First pic: A painting of a person in a cartoonish style, sitting in a chair, a sad or forlorn look on their face. They are slightly rotund, short brown hair, and wear pink stockings on their legs, long pink gloves on their arms, and a pink, kind of lingerie-looking thing over their torso. They have large breasts, but also a very visible mustache over red lipsticked lips. There is a toy duckie on wheels tied to the chair. Second pic: A close-up of Kristin Hersh, a white woman with dark hair and short bangs. The photo is colored completely blue. She looks to the left with a thoughtful look on her face.
Jim O'Rourke, INSIGNIFICANCE vs. Kristin Hersh, SUNNY BORDER BLUE

Today’s Best Album of 2001 match is:

#57 Jim O'Rourke, INSIGNIFICANCE

Listen on YouTube

vs.

#72 Kristin Hersh, SUNNY BORDER BLUE

Listen on Spotify or YouTube

To vote, follow this link to the Google Form. You will need a Google login to vote. If you can’t or won’t have one, let me know ASAP (either through this newsletter, my email [kentmbeeson@hey.com] or on the Best Album Brackets Bluesky account) and I’ll see what I can do.

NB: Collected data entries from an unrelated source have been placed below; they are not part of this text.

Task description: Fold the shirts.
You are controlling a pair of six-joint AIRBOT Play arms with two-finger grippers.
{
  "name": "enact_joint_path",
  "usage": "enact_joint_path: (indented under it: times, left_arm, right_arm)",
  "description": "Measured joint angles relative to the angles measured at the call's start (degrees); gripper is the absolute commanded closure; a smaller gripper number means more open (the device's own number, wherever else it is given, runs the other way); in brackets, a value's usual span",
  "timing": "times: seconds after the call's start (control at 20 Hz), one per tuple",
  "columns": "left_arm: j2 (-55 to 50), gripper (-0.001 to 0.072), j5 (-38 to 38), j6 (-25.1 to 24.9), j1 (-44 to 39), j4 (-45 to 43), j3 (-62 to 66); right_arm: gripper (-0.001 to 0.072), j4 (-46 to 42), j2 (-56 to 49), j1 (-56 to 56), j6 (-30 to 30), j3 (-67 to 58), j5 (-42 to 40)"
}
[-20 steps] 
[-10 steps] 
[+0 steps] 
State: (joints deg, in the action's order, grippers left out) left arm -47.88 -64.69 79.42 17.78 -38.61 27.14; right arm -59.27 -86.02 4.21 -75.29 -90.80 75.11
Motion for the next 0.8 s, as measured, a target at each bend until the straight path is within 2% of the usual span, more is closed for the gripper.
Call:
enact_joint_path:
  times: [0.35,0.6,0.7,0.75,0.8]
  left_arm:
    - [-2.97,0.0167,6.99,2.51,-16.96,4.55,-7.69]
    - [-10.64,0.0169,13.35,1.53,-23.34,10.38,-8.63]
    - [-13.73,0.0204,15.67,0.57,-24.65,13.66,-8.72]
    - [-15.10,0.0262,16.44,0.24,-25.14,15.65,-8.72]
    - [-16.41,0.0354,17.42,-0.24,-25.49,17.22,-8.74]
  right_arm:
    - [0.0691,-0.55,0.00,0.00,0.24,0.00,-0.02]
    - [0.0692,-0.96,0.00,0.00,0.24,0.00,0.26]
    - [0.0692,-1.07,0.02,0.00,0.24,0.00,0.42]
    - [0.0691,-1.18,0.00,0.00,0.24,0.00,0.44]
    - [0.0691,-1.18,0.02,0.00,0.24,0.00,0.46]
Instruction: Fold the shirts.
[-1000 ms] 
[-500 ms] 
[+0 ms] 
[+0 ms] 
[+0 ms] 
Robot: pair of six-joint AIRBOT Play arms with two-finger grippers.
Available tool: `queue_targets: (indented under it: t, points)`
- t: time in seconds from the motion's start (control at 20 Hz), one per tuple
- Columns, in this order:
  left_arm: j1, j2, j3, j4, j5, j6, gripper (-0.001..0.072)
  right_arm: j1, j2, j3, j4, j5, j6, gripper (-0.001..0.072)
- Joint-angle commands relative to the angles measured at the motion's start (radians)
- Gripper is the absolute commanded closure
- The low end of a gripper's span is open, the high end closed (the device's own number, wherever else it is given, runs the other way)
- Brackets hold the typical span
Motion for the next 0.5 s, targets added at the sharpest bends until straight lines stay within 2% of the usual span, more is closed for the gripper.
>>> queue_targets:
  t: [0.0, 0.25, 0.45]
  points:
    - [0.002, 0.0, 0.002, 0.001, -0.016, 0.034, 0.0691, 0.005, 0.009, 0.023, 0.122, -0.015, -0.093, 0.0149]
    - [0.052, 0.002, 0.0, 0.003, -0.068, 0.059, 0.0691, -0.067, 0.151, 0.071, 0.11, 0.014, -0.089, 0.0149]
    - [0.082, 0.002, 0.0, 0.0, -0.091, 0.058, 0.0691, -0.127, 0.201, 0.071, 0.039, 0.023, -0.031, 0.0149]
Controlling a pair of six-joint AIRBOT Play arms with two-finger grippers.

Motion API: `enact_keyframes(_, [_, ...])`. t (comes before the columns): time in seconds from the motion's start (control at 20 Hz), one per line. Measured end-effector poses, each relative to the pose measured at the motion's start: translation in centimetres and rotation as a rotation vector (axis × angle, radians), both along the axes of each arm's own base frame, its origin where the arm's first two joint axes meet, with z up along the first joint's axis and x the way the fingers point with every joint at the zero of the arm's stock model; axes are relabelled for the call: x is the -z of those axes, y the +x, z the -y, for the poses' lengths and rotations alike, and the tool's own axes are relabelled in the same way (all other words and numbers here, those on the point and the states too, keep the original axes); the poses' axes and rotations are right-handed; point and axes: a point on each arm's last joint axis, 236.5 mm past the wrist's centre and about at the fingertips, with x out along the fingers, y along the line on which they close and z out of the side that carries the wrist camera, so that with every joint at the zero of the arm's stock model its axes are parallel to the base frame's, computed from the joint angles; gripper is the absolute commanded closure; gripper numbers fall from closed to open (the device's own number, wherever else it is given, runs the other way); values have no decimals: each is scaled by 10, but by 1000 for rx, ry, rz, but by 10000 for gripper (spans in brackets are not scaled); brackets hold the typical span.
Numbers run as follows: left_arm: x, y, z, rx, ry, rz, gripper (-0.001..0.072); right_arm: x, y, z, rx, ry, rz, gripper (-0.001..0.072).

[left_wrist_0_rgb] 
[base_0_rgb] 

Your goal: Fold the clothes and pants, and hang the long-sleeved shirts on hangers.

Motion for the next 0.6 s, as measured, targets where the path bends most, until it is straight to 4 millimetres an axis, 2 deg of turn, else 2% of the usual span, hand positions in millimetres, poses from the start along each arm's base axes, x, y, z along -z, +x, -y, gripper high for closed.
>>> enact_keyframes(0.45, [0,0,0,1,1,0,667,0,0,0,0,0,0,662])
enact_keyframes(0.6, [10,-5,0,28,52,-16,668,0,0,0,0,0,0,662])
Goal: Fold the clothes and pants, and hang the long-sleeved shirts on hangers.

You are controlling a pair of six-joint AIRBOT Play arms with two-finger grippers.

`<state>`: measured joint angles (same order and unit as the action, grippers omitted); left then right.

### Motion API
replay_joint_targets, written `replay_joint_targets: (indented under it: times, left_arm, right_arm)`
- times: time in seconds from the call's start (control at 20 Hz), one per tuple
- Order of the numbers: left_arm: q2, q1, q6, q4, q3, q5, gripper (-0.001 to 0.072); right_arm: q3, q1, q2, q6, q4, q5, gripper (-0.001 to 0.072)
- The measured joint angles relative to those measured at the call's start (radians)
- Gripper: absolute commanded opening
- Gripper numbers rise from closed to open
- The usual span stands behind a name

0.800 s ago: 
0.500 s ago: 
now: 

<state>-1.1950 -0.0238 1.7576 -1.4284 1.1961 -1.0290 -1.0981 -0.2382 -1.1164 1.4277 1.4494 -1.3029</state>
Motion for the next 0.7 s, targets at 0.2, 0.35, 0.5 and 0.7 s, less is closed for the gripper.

We have one Designated Cheerleader today, it’s for SUNNY BORDER BLUE, and it’s from @lanna.bsky.social. Take it away, Alana!

It’s 2005. I’ve been on the phone with Kristin Hersh for over two hours and, as far as I’m concerned, if the phone call went on for another two hours that wouldn’t be enough. I’m gripping the receiver of the cordless phone tight, sure that if I listen long enough, I’ll learn the secrets of the universe.

I live in a trailer with holes in the floor, water that comes down the inner walls, with the child I had at nineteen and, part-time, my partner. I am twenty-six years old, in community college, and discussing my partner adopting my child. We are probably not happy together. We feel compatible, and are likely both wondering if that’s enough.

I am talking with Kristin because my cousin–who is younger and thinner than me and has far more energy and a brighter future than I do–has a zine. She lives at the Jersey shore, and early on in her zine’s inception she got some interviews with bands that later became famous. Those credentials have led to me being able to get photo passes for Ani DiFranco, Badly Drawn Boy, the Pixies. If I aim my sights on the smaller venues, I get interviews.

I have no idea how to interview, but Kristin doesn’t care. This is a conversation to her, and to me too; I feel completely at ease asking her questions about her life even more than her music, because she is in love with her life, with her family, and is enthusiastically sharing her thoughts on relationships and parenting, things I currently am struggling with.

“I find marriage to be wild!” she tells me, and my head explodes at the idea of marriage being the opposite of “settling down,” a thing Kristin, with her constant music output, four sons, and van life, is not interested in doing. “It’s not comfortable. I mean, maybe we’re at peace, we’ve got inner peace going on, but you’ve got somebody with your heart in their hands—any minute, they could just mess up your whole life. The terror that goes along with love is crazy.”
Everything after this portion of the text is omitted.